My fingers graze the bottom edge of the cabinet door, slipping against the smooth surface because my gloves are slick with blood—mine, mostly, though not entirely—and the angle requires me to lift my arm higher than my damaged ribs want toallow. The motion pulls at the wound, and a sound escapes my throat that I refuse to classify as a whimper.
It wasn’t a whimper.
It was an involuntary vocalization caused by the sudden displacement of damaged tissue.
Completely different.
I try again, this time bracing my right hand flat against the counter for leverage, and the cabinet door swings open with a squeak that sounds unreasonably loud in the quiet of the apartment. Inside: a pharmacy’s worth of supplies organized with the kind of meticulous precision that would probably concern a therapist if I had one. Gauze. Surgical tape. Antiseptic solution. Three different types of antibiotics that I acquired through channels best left undiscussed. And the pain medication—prescription-grade, the kind that dulls everything from knife wounds to existential dread with equal efficiency.
I shake two pills into my palm, consider the throbbing inferno in my ribcage, and add a third.
Living dangerously.
As if that’s not already the permanent state of affairs.
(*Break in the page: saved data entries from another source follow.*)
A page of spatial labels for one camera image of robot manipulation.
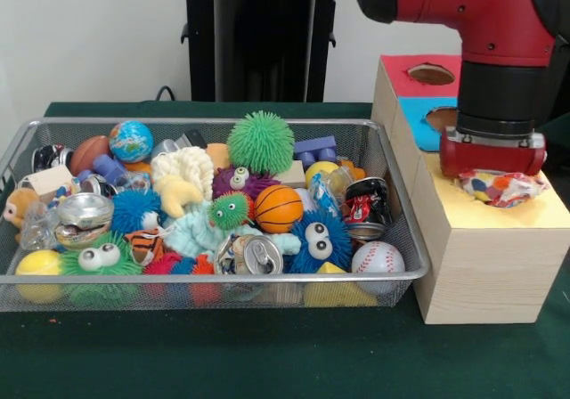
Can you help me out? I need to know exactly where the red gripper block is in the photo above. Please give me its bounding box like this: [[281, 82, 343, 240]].
[[439, 139, 548, 178]]

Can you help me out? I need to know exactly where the colourful confetti print cloth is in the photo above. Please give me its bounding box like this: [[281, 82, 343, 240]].
[[457, 170, 550, 209]]

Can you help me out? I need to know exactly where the wooden box with three holes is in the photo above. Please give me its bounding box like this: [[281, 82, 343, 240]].
[[371, 53, 570, 325]]

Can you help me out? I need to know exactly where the side table with green cloth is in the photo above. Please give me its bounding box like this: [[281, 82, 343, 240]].
[[536, 113, 570, 173]]

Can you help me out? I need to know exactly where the crushed black red can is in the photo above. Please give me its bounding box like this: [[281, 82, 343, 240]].
[[343, 175, 394, 240]]

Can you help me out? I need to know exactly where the white baseball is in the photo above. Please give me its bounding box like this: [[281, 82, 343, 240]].
[[351, 240, 406, 293]]

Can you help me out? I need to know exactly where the blue spiky ball with eyes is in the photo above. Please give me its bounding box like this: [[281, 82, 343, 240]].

I swallow them dry—water requires walking to the fridge, and walking requires energy I stopped producing approximately forty minutes ago when that second-year Alpha drove his blade through my guard and into the meat between my ribs with a grin that suggested he thought he’d just won the lottery.
He didn’t.
I broke his wrist in two places and dislocated his shoulder before the referees pulled me off.
He’ll heal.
Probably.
I turn around and lean my back against the counter, breathing through the pain in shallow, measured intervals that my body has learned through years of repetition. Inhale for threecounts. Hold for two. Exhale for four. A rhythm as familiar as my own heartbeat—more familiar, actually, since my heartbeat has a tendency to become erratic when the blood loss reaches a certain threshold, and I’m hovering dangerously close to that threshold now.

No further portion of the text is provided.